Source records
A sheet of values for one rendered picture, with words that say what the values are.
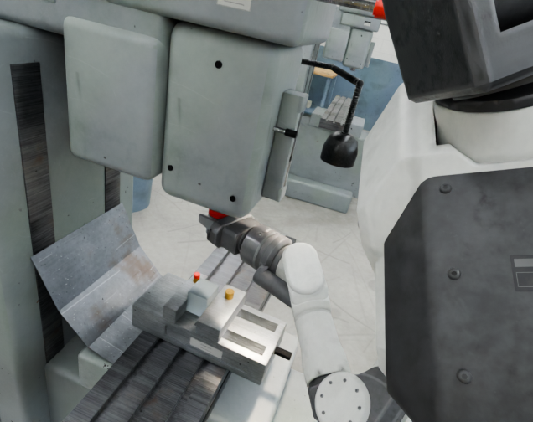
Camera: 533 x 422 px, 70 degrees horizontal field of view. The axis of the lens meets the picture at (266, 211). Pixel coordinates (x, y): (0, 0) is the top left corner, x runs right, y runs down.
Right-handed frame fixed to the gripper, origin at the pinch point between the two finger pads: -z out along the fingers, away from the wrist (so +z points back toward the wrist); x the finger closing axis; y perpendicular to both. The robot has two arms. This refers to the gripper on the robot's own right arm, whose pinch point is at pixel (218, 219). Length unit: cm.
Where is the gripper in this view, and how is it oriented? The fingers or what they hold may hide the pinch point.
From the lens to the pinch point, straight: 85.5
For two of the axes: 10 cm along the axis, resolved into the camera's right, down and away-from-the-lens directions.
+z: 7.5, 4.3, -5.1
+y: -1.8, 8.7, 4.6
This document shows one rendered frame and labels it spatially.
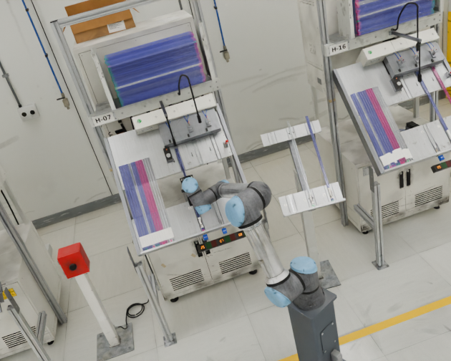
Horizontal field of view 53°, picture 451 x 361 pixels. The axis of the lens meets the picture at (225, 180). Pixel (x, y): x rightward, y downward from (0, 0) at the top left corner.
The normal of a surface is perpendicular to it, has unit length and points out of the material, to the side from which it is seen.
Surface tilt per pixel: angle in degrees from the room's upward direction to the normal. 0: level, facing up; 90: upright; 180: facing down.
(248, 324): 0
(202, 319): 0
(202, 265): 90
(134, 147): 47
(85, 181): 90
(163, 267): 90
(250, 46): 90
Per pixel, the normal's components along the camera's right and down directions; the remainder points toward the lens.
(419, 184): 0.24, 0.45
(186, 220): 0.03, -0.25
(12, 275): -0.22, -0.84
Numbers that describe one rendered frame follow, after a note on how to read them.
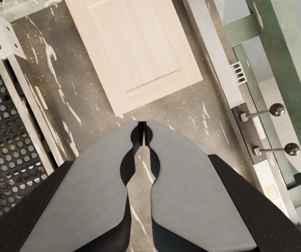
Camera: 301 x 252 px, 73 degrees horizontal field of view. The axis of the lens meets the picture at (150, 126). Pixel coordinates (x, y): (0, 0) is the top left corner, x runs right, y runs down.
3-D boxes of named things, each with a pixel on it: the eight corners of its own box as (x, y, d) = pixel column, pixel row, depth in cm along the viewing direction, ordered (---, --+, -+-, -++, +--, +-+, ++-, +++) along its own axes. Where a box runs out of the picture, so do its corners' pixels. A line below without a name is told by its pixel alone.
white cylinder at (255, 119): (262, 136, 71) (253, 115, 70) (267, 137, 68) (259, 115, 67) (254, 139, 70) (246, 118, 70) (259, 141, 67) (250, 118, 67)
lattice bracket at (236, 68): (235, 63, 69) (239, 61, 66) (242, 82, 69) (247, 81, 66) (224, 67, 69) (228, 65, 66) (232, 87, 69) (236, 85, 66)
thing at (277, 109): (241, 110, 66) (285, 99, 55) (245, 120, 67) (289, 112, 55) (235, 114, 65) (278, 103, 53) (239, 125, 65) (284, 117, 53)
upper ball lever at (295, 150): (254, 143, 67) (300, 139, 56) (258, 153, 68) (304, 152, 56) (248, 148, 65) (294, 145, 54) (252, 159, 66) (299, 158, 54)
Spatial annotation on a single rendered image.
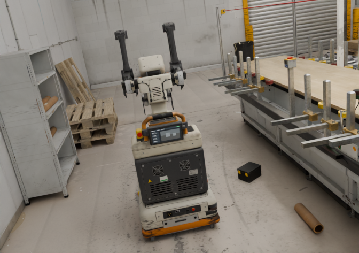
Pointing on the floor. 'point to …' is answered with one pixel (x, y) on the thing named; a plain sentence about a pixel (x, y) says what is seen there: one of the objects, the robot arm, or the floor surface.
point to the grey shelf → (35, 123)
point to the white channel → (340, 24)
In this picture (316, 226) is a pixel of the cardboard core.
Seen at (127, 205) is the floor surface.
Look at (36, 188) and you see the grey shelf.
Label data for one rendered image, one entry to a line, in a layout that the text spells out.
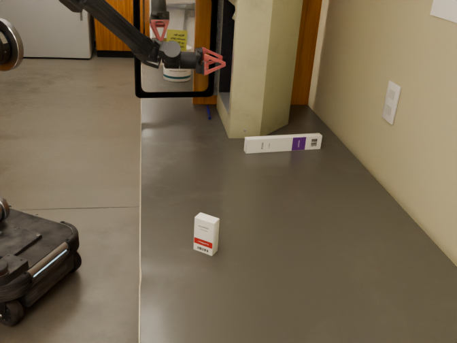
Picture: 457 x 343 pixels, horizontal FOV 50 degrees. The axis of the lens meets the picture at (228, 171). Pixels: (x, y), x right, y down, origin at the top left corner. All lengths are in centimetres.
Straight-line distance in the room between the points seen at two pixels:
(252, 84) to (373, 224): 64
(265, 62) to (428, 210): 69
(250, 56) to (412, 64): 50
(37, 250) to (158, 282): 143
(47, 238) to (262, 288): 160
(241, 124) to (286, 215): 51
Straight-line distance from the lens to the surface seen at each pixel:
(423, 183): 138
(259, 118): 169
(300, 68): 207
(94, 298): 246
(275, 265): 109
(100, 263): 267
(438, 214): 133
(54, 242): 243
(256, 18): 160
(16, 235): 249
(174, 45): 165
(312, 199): 136
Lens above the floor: 158
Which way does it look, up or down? 26 degrees down
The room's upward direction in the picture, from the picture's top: 4 degrees clockwise
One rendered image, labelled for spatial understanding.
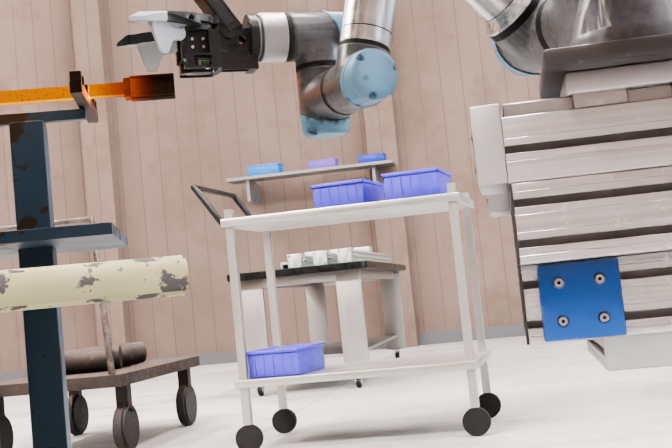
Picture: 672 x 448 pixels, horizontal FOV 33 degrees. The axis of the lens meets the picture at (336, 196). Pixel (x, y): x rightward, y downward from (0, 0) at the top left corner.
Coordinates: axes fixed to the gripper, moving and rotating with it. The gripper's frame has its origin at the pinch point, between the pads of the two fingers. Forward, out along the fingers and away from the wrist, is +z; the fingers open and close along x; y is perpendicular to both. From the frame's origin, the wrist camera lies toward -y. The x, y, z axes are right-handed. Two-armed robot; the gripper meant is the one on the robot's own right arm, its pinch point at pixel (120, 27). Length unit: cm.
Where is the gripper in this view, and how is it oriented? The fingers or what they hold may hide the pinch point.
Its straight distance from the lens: 169.2
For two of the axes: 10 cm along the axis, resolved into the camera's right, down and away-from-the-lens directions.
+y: 1.0, 9.9, -0.9
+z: -9.5, 0.7, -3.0
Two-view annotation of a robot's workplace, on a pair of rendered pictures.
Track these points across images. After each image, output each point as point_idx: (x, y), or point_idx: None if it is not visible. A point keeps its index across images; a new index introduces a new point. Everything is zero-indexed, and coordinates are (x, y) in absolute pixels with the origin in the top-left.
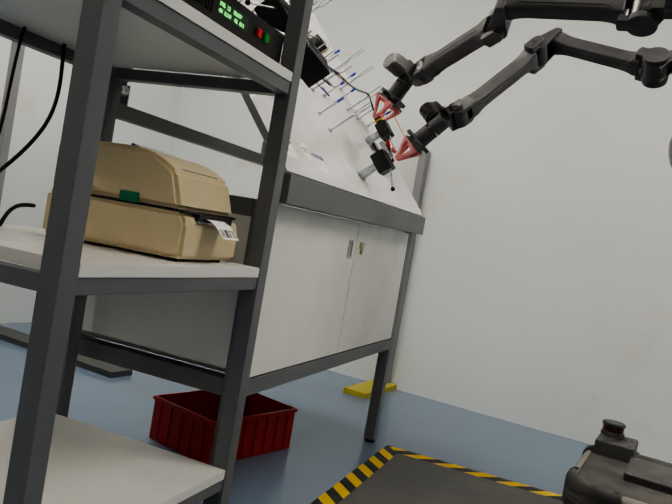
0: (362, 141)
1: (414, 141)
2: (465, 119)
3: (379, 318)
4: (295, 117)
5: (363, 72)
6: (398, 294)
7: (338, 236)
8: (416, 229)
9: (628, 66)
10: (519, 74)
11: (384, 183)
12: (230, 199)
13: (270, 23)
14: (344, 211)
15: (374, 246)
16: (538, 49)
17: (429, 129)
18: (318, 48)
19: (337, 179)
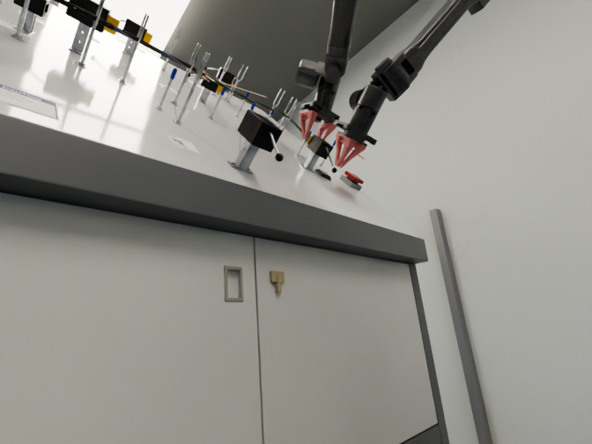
0: (291, 163)
1: (344, 127)
2: (403, 75)
3: (393, 398)
4: (11, 62)
5: (286, 108)
6: (425, 351)
7: (167, 256)
8: (410, 252)
9: None
10: (459, 6)
11: (324, 195)
12: None
13: None
14: (110, 184)
15: (323, 279)
16: None
17: (360, 107)
18: (99, 3)
19: (93, 132)
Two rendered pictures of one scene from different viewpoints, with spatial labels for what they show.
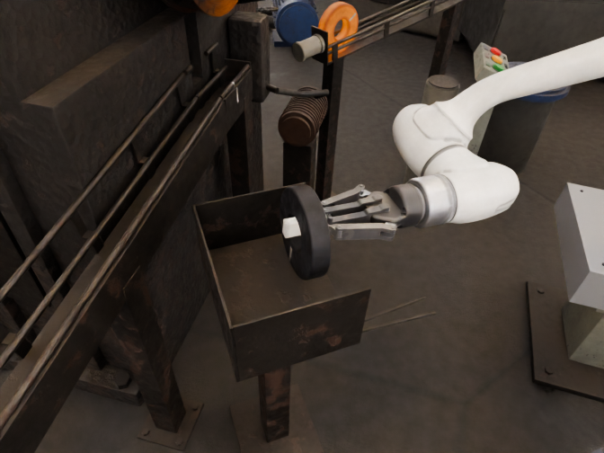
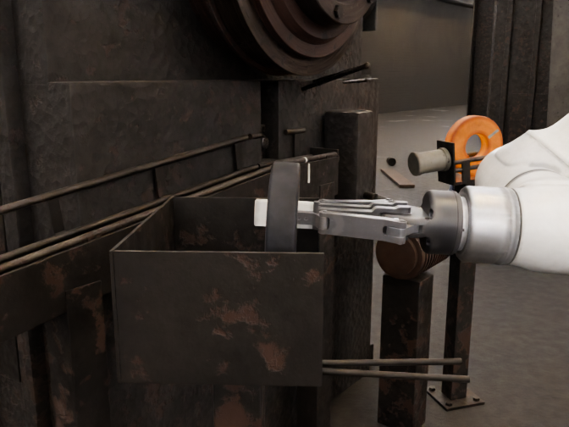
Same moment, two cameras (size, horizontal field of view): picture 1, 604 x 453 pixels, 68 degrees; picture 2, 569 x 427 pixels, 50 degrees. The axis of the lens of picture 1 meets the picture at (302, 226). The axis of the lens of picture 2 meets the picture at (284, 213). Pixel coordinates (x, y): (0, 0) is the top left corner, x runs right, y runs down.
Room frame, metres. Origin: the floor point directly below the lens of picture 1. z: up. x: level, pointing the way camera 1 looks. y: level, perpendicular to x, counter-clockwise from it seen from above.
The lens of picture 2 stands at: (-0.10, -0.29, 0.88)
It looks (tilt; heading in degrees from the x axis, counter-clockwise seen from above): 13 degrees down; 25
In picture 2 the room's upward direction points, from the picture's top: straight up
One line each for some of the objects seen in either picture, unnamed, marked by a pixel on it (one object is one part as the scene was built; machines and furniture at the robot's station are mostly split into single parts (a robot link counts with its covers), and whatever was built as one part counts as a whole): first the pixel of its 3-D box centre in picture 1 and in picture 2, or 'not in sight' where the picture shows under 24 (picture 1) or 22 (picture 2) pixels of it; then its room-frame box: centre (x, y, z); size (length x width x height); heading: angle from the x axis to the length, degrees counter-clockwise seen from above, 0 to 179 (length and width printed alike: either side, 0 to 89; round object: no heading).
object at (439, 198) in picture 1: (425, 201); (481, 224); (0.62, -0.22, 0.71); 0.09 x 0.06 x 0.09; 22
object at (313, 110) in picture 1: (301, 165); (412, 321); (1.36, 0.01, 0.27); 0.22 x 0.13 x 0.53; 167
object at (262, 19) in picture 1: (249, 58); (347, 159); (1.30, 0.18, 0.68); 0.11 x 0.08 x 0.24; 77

TASK REQUIREMENTS ::
Could you return all lines from the data above that contain the string "toward"?

FINISHED EXERCISE ::
Right-handed frame fixed to the gripper, origin at the pinch point between the two finger pads: -z out along the fingers, away from the wrist (so +z points back toward the wrist); x the finger closing axis; y perpendicular to both. The robot has two arms. This refers to the gripper on the robot's own right arm, whose pinch point is at pixel (218, 219). Length unit: cm.
Per pixel, the normal's components along the camera's right and down directions; the remainder points toward the lens.
Coordinates: axes fixed to the gripper, moving and rotating with it. The gripper's frame has its origin at the pinch point, between the pads of the two fingers. Forward, out along the fingers and away from the wrist, is +z; the fingers open and close along x; y is perpendicular to both. From the frame's origin, the wrist camera lies toward -y. The x, y, z axes are right-handed. Two-armed robot; the gripper meant is the one on the robot's own right arm, its pinch point at pixel (120, 27). Length unit: cm.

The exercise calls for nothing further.